**EXERCISE DESCRIPTION**: Would you print the listing that follows exactly, but without its pictures?

**SUPPLIED INFORMATION**:
..............................

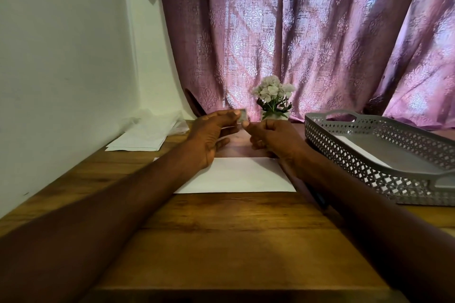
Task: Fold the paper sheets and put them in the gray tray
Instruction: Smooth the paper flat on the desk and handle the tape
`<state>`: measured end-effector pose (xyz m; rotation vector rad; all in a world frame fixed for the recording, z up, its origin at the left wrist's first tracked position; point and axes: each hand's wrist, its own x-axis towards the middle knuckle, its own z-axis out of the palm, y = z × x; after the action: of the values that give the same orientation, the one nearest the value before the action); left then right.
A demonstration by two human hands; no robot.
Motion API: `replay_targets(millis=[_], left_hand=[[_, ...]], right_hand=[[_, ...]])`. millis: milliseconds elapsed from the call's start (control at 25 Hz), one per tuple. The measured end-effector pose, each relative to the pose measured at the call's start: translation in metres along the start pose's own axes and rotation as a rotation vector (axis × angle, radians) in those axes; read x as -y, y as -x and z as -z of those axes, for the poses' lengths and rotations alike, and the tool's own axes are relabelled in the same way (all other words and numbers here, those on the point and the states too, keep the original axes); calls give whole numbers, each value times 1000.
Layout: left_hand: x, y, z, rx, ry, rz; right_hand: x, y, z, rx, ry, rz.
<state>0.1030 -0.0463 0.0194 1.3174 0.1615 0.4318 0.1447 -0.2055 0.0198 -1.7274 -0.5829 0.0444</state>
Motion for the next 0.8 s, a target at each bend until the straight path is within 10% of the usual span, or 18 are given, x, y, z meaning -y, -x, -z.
replay_targets(millis=[800], left_hand=[[9, 23, -12, 140, -388, -234]], right_hand=[[-9, -12, 24, 27, -31, -13]])
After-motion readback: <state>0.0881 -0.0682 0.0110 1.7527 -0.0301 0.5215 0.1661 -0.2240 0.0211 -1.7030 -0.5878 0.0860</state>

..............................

**OUTPUT FOR THIS TASK**:
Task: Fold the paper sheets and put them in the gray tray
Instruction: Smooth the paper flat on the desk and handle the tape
`<state>`: measured end-effector pose (xyz m; rotation vector rad; all in a world frame fixed for the recording, z up, its origin at the left wrist's first tracked position; point and axes: each hand's wrist, its own x-axis towards the middle knuckle, its own z-axis out of the palm, y = z × x; after the action: of the values that give the same orientation, the one nearest the value before the action); left then right.
A demonstration by two human hands; no robot.
Motion API: `replay_targets(millis=[_], left_hand=[[_, ...]], right_hand=[[_, ...]])`. millis: milliseconds elapsed from the call's start (control at 25 Hz), one per tuple. The measured end-effector pose, each relative to the pose measured at the call's start: translation in metres along the start pose's own axes and rotation as a rotation vector (axis × angle, radians) in those axes; read x as -y, y as -x and z as -z of those axes, for the poses' lengths and rotations alike, and the tool's own axes are relabelled in the same way (all other words and numbers here, those on the point and the states too, keep the original axes); calls give whole numbers, each value times 1000.
Layout: left_hand: x, y, z, rx, ry, rz; right_hand: x, y, z, rx, ry, rz.
<state>0.1030 -0.0463 0.0194 1.3174 0.1615 0.4318 0.1447 -0.2055 0.0198 -1.7274 -0.5829 0.0444</state>
Motion for the next 0.8 s, a target at each bend until the straight path is within 10% of the usual span, or 18 are given, x, y, z meaning -y, -x, -z.
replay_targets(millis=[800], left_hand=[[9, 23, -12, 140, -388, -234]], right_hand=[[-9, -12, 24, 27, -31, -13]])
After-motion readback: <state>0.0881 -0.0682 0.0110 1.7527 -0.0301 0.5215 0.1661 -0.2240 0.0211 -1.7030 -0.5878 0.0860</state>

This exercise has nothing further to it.